§ **WHAT IS REQUIRED**:
All of the data must be returned exactly as given.
_____
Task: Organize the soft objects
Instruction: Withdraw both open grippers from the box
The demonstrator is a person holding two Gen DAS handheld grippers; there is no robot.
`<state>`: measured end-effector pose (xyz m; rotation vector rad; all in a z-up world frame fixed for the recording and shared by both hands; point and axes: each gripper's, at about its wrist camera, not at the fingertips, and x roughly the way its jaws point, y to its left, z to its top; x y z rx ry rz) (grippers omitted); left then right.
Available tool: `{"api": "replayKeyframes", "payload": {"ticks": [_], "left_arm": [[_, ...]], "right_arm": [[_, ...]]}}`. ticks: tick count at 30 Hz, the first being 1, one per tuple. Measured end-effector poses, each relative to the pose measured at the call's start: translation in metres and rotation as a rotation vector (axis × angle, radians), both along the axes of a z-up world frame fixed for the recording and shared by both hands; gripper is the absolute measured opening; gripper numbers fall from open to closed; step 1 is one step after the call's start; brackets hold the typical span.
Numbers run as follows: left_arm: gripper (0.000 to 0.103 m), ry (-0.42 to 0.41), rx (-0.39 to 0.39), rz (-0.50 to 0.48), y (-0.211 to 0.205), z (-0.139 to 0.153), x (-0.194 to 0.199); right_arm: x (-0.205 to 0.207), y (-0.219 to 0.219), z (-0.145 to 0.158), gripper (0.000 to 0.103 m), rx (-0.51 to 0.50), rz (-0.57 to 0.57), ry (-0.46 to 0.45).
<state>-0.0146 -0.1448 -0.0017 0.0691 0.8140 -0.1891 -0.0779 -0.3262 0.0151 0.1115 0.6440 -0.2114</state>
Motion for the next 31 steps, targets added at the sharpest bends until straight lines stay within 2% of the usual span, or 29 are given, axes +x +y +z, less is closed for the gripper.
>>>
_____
§ **THE ANSWER**:
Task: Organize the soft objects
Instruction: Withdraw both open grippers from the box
The demonstrator is a person holding two Gen DAS handheld grippers; there is no robot.
`<state>`: measured end-effector pose (xyz m; rotation vector rad; all in a z-up world frame fixed for the recording and shared by both hands; point and axes: each gripper's, at about its wrist camera, not at the fingertips, and x roughly the way its jaws point, y to its left, z to its top; x y z rx ry rz) (grippers omitted); left then right.
Available tool: `{"api": "replayKeyframes", "payload": {"ticks": [_], "left_arm": [[_, ...]], "right_arm": [[_, ...]]}}`. ticks: tick count at 30 Hz, the first being 1, one per tuple. Measured end-effector poses, each relative to the pose measured at the call's start: translation in metres and rotation as a rotation vector (axis × angle, radians), both along the axes of a z-up world frame fixed for the recording and shared by both hands; gripper is the absolute measured opening; gripper numbers fall from open to closed; step 1 is one step after the call's start; brackets hold the typical span.
Numbers run as follows: left_arm: gripper (0.000 to 0.103 m), ry (-0.42 to 0.41), rx (-0.39 to 0.39), rz (-0.50 to 0.48), y (-0.211 to 0.205), z (-0.139 to 0.153), x (-0.194 to 0.199); right_arm: x (-0.205 to 0.207), y (-0.219 to 0.219), z (-0.145 to 0.158), gripper (0.000 to 0.103 m), rx (-0.51 to 0.50), rz (-0.57 to 0.57), ry (-0.46 to 0.45).
<state>-0.0146 -0.1448 -0.0017 0.0691 0.8140 -0.1891 -0.0779 -0.3262 0.0151 0.1115 0.6440 -0.2114</state>
Motion for the next 31 steps, targets added at the sharpest bends until straight lines stay within 2% of the usual span, or 29 are given, axes +x +y +z, less is closed for the gripper.
>>>

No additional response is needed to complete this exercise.